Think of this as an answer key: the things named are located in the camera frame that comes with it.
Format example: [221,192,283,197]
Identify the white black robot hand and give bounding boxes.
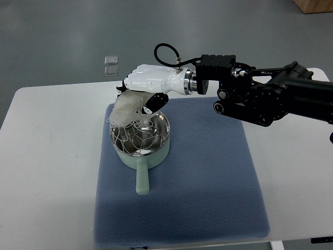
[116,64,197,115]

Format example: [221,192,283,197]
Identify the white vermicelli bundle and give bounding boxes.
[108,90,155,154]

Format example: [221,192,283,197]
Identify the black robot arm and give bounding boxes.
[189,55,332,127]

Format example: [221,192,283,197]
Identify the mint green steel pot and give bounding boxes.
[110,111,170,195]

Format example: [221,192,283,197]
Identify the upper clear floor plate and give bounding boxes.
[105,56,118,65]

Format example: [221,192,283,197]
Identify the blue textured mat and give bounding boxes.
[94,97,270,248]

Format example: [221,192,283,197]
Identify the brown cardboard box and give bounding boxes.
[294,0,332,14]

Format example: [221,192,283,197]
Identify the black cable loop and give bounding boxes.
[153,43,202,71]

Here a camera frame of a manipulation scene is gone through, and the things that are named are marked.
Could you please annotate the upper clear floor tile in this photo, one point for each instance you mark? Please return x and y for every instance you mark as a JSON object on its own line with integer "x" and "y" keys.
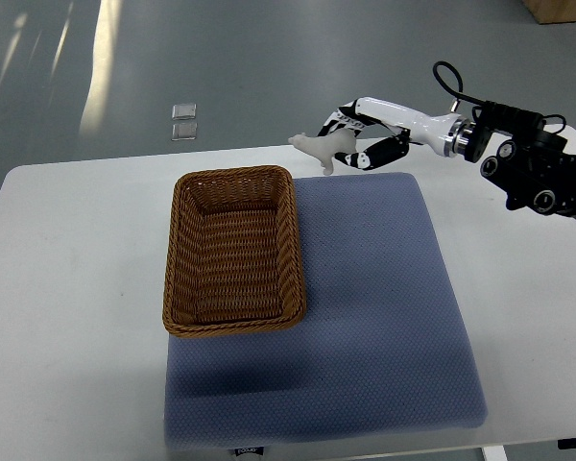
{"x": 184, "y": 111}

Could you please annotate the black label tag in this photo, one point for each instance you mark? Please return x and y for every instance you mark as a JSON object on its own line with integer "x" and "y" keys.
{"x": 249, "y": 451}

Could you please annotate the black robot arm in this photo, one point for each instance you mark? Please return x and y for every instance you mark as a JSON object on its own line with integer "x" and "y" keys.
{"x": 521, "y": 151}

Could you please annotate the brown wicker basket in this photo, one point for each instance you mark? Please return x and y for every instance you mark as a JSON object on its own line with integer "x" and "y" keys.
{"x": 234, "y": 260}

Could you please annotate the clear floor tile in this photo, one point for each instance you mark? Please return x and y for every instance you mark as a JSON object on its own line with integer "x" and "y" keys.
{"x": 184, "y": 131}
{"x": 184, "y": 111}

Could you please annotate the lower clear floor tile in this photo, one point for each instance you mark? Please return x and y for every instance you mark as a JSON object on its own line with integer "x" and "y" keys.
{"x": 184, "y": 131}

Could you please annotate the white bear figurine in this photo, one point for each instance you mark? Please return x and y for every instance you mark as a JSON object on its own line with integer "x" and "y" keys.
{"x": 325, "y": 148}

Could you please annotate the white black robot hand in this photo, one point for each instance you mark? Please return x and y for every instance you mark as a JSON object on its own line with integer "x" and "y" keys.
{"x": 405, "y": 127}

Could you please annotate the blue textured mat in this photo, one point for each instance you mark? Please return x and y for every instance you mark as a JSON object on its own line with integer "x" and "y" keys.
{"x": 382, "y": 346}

■ ■ ■ ■ ■ ■ ■

What this task involves:
Pull every line holding "frame" out of the records.

Output below:
Think of this as an answer key: the things named are located in the camera frame that comes with it.
Here a camera frame of a manipulation scene is gone through, and the things that are named are marked.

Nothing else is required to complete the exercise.